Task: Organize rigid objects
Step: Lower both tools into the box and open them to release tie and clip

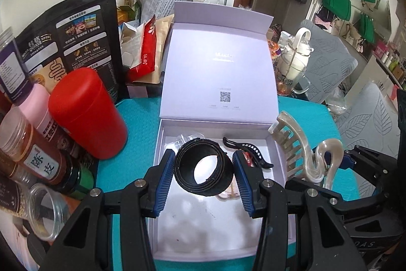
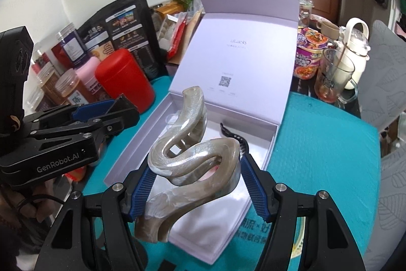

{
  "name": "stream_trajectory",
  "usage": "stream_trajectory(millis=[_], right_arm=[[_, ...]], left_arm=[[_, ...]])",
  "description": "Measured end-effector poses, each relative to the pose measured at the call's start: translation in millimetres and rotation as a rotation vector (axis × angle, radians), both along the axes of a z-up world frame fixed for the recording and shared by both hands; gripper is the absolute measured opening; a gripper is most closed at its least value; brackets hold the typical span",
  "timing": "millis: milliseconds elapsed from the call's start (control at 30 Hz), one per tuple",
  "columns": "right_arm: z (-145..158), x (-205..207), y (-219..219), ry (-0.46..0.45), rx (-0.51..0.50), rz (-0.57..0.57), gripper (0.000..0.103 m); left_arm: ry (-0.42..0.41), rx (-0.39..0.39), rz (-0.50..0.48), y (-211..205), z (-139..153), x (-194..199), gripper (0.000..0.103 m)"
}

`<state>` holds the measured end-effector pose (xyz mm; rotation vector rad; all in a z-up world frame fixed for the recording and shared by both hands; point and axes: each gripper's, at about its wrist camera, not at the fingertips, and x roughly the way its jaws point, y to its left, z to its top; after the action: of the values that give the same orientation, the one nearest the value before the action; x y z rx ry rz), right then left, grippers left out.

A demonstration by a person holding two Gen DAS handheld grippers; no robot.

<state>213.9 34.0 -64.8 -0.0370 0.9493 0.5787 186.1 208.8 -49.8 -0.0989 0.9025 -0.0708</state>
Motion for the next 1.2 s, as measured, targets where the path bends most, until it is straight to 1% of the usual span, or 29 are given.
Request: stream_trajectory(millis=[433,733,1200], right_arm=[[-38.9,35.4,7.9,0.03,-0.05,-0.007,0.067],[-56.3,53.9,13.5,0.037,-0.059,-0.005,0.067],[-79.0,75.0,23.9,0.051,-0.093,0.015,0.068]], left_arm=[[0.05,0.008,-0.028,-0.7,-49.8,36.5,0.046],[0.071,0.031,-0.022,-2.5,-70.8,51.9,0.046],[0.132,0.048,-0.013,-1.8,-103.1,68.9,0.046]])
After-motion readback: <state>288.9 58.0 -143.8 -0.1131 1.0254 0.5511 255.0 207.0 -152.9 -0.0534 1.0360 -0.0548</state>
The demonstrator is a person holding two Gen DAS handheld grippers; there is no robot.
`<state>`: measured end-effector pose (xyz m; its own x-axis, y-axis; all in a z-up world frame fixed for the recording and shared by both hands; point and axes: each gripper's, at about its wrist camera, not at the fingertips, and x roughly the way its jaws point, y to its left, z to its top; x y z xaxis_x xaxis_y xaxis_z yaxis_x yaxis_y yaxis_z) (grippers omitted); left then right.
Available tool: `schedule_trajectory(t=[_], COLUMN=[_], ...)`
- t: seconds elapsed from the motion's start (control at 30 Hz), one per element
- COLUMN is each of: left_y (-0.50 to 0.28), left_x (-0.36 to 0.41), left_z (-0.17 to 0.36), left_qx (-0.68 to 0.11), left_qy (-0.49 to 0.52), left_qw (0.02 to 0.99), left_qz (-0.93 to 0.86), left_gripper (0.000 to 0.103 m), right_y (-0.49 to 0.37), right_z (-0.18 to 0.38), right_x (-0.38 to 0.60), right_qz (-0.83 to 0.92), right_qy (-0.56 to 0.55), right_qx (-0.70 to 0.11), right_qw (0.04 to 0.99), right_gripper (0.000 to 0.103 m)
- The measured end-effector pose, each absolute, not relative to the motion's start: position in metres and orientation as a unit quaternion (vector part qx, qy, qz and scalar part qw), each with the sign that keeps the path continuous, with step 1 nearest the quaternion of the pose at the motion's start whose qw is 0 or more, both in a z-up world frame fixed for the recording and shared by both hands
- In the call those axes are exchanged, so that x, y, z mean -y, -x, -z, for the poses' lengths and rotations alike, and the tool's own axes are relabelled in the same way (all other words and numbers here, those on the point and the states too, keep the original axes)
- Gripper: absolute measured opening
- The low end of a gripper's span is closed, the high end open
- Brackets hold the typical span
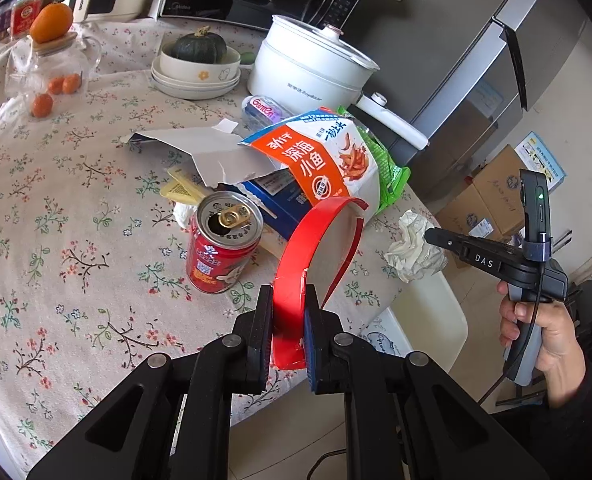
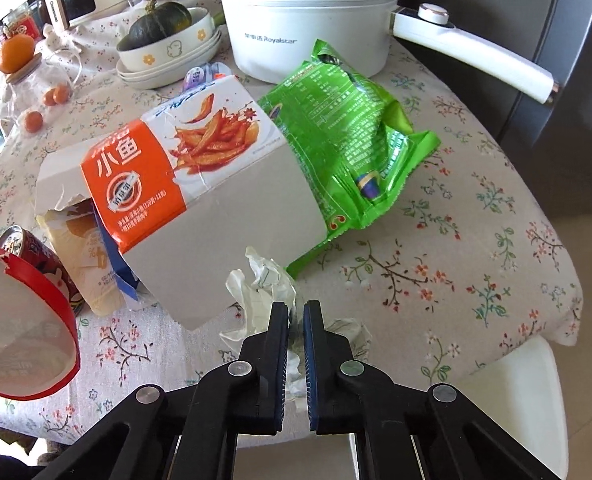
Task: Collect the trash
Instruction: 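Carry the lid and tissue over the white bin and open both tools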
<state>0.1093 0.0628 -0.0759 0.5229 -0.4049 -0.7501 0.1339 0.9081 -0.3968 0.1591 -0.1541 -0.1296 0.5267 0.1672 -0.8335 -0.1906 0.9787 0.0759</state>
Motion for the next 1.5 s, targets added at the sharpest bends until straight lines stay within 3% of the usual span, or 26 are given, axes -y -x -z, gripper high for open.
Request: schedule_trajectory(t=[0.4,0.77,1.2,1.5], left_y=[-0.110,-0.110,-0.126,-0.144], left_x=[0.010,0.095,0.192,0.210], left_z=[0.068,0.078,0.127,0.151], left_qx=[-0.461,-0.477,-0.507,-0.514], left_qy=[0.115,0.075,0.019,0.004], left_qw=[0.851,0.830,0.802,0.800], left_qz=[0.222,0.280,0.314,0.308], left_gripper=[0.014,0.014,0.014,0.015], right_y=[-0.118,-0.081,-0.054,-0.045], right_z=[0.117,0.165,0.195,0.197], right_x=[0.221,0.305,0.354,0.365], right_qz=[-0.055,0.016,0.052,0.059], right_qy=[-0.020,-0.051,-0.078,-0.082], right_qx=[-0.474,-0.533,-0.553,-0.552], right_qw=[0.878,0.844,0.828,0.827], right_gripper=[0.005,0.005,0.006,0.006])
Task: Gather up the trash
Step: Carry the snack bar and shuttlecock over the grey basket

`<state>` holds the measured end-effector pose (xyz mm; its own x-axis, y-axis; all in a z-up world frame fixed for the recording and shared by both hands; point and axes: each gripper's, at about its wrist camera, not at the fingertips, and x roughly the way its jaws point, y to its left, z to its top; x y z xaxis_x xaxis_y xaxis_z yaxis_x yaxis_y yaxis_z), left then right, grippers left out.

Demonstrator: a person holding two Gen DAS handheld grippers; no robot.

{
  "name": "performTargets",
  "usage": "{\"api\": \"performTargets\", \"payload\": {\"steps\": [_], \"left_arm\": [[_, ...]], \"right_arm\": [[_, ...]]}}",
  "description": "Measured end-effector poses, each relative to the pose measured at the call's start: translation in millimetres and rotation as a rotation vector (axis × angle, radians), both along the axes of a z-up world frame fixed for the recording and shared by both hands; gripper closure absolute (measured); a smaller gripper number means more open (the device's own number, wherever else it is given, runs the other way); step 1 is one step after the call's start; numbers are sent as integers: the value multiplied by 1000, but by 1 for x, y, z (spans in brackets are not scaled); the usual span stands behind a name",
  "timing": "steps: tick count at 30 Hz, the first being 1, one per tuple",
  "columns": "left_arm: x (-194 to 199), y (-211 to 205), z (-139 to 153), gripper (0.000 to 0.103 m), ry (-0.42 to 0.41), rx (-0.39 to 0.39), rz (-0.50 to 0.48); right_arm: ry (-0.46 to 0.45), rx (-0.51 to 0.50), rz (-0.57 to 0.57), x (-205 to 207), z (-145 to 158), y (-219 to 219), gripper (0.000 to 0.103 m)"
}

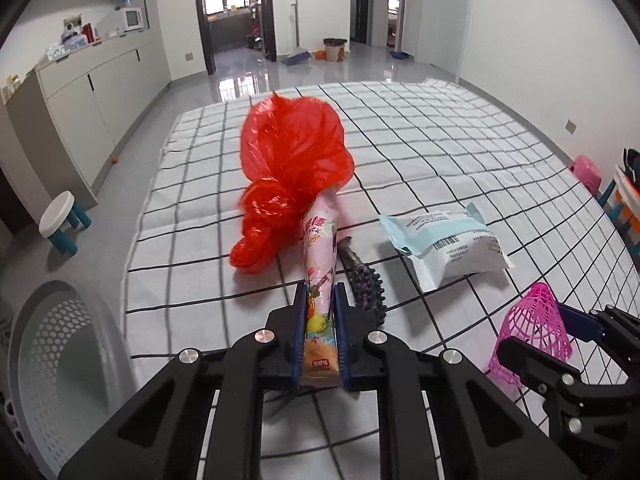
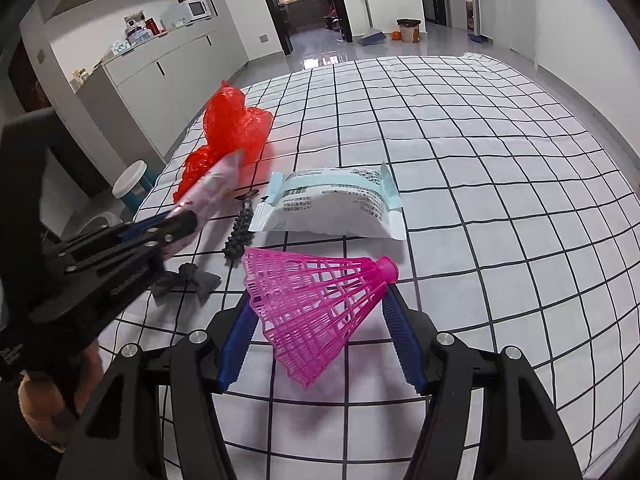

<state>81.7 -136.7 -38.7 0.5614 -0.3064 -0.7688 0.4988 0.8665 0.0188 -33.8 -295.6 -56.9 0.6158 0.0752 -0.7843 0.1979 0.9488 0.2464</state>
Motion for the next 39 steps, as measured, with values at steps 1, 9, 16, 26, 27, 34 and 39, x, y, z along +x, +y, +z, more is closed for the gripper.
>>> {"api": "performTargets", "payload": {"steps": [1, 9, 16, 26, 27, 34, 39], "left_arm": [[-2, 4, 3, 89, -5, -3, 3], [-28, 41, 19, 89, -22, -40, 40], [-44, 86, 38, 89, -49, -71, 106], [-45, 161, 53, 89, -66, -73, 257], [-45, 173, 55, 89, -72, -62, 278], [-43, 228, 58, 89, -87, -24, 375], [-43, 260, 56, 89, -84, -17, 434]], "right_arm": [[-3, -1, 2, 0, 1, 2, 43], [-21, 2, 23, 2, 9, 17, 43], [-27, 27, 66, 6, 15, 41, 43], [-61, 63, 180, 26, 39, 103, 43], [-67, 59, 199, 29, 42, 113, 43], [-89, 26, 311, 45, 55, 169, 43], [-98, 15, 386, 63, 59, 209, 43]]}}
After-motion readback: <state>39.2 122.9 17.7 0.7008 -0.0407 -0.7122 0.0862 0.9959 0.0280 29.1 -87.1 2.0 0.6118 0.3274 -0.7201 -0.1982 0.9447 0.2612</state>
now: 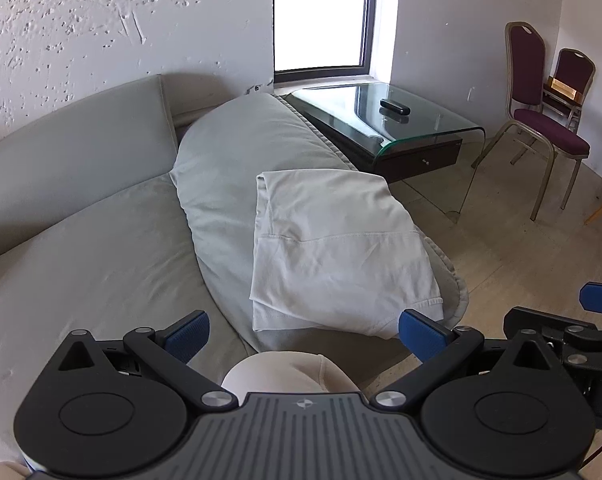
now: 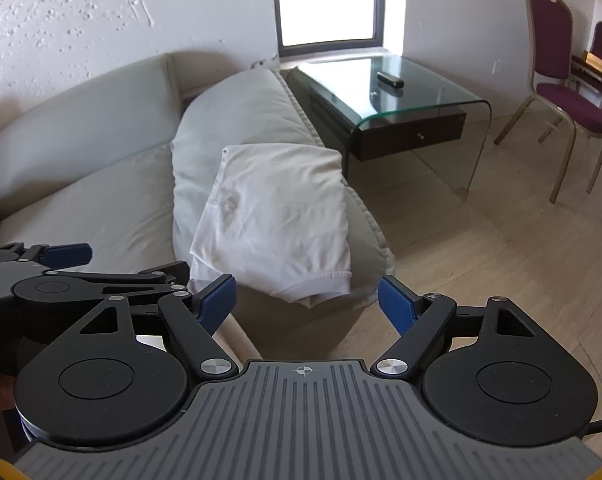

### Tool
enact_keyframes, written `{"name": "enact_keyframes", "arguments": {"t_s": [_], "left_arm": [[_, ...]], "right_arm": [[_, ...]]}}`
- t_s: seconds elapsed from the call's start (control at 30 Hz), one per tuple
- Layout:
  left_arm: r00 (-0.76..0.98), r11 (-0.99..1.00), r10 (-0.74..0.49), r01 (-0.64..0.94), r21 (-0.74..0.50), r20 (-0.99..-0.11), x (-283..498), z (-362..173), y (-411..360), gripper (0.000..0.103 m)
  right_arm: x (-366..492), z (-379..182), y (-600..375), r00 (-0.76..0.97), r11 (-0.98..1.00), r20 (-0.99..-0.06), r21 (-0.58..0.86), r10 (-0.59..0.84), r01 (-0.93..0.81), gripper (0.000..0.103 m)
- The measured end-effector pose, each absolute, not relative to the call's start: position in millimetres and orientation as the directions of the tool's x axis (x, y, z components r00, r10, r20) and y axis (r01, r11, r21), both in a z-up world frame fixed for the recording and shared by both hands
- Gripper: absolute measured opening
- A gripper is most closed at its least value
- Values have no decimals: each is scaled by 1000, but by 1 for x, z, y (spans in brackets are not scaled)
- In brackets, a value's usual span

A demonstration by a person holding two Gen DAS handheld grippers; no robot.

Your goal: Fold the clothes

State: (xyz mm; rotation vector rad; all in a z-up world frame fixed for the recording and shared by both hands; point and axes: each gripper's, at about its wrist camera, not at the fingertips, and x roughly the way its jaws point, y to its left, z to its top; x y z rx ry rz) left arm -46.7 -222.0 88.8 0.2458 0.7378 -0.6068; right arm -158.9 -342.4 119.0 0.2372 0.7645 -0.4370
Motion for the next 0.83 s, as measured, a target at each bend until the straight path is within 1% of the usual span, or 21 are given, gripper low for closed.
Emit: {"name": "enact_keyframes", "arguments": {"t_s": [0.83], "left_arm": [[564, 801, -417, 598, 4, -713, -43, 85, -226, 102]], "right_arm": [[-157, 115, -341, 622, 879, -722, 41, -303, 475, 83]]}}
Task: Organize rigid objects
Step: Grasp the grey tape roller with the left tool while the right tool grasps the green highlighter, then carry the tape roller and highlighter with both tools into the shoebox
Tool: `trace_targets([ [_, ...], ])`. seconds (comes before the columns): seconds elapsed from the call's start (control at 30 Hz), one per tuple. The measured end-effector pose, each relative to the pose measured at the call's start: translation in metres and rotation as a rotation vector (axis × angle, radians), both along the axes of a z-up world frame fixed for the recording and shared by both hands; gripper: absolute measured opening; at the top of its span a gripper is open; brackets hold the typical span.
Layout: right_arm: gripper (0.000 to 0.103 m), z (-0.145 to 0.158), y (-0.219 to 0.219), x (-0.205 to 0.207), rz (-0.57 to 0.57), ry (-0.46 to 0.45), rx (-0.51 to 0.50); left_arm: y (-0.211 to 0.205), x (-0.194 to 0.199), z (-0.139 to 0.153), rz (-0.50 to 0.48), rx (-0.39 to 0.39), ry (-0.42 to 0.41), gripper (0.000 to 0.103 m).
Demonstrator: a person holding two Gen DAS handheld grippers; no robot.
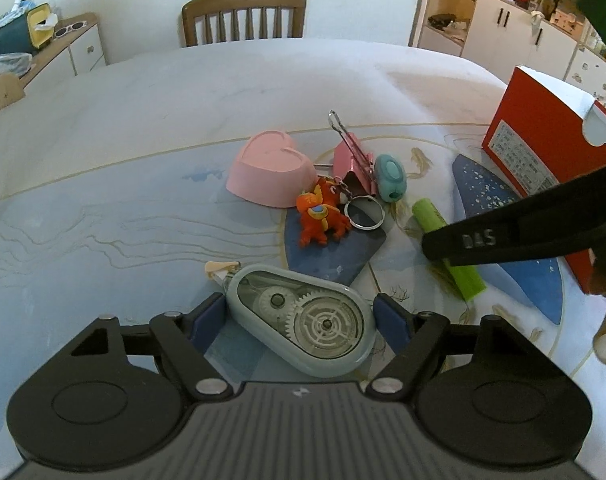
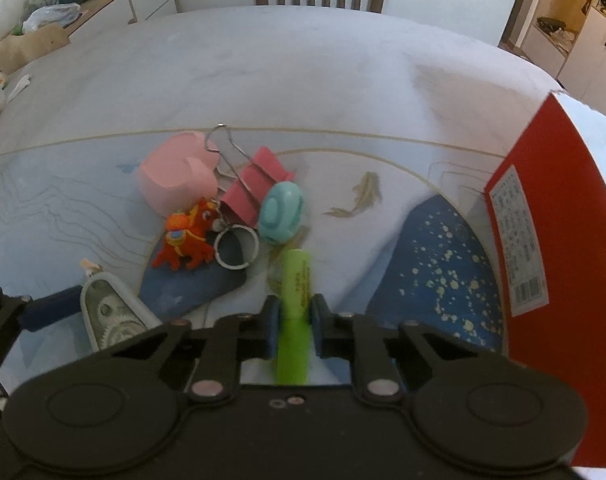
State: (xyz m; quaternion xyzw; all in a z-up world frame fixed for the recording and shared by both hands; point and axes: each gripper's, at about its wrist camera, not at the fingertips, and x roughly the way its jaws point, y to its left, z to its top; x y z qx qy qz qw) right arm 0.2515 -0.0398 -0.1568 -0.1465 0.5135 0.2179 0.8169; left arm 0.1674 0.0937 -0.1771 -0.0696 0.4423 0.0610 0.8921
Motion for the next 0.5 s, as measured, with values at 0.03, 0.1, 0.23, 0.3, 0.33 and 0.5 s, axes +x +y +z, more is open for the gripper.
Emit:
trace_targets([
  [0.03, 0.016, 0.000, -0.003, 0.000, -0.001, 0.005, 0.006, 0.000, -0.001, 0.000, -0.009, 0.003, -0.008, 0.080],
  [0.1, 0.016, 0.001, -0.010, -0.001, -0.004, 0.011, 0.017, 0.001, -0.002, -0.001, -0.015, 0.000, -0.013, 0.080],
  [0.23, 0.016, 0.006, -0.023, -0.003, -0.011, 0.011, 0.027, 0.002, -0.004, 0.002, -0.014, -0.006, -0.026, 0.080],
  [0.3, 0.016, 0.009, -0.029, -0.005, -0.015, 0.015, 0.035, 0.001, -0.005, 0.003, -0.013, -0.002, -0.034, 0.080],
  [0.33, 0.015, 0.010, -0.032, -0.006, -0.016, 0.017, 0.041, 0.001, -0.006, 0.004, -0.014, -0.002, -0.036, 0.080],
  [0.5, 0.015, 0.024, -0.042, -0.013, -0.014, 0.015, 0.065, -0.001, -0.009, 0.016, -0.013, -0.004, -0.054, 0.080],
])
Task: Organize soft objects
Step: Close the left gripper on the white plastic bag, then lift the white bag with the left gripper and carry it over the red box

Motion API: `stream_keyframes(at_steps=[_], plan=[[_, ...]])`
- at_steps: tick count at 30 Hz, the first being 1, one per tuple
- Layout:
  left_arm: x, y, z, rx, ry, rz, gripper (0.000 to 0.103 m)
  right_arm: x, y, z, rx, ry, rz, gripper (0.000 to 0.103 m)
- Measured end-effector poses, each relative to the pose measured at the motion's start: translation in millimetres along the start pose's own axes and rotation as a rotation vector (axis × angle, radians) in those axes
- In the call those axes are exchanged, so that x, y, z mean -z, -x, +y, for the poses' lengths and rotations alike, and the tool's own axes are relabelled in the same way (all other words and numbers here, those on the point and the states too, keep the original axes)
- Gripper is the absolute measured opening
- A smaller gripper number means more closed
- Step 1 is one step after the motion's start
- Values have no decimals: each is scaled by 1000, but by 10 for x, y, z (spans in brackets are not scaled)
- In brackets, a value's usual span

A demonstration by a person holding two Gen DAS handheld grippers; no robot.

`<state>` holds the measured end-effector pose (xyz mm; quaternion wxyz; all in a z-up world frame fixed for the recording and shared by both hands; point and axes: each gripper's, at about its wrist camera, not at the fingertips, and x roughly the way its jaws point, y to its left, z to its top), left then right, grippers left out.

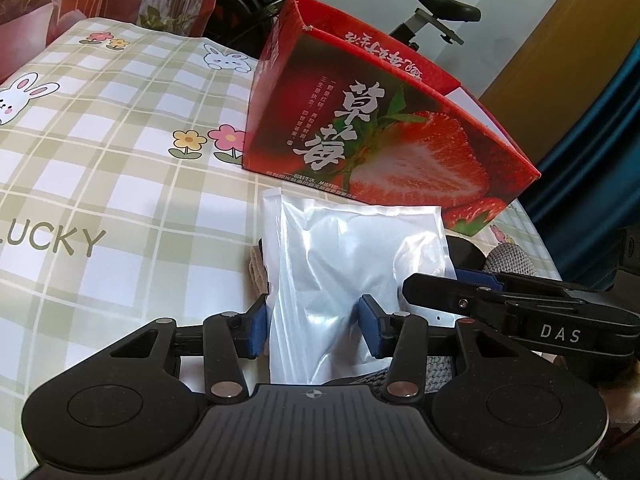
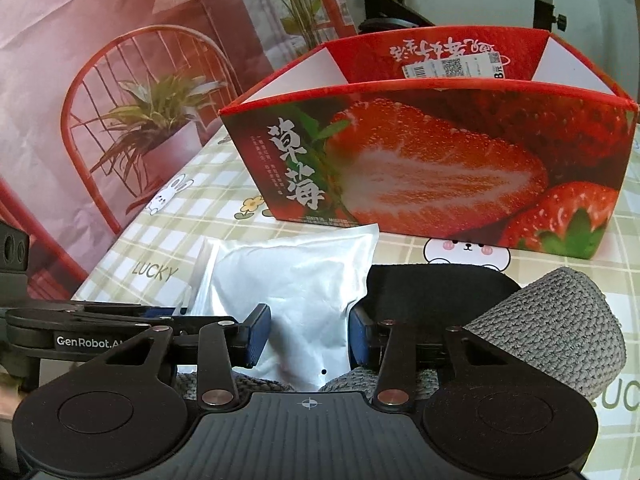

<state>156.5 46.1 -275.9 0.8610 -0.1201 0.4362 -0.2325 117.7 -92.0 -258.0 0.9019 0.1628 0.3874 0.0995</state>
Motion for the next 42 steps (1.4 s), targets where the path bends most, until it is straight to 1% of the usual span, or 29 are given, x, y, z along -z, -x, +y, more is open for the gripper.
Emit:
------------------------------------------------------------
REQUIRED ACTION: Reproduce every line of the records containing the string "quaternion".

SOLUTION TO THE EXERCISE:
- The measured end-effector pose, each absolute, not relative to the motion's start: position in metres and orientation as a unit quaternion (vector part qx, qy, qz and scalar part qw), each with the sign that keeps the path continuous, with step 1 nearest the quaternion of the pose at the motion's start whose qw is 0 or more, both in a z-up world frame fixed for the recording and shared by both hands
State: (xyz m; quaternion xyzw; all in a z-up world frame fixed for the recording and shared by both hands; point and axes: each gripper's, at about its wrist camera, not at the fingertips, and x roughly the way its jaws point, y to its left, z to its top; x y z qx qy qz qw) right arm 0.2515 -0.0398 -0.1568 -0.1465 0.5135 0.2179 0.8169; left arm 0.1674 0.0937 -0.1771 -0.0696 0.4423 0.0610 0.8921
`<state>` holds the measured end-effector pose (xyz mm; quaternion wxyz; all in a z-up world frame fixed for the recording and shared by both hands; point and axes: each gripper's, at about its wrist camera, not at the fingertips, and x roughly the way its jaws point, y to its left, z to its top), left then right, grippers left out.

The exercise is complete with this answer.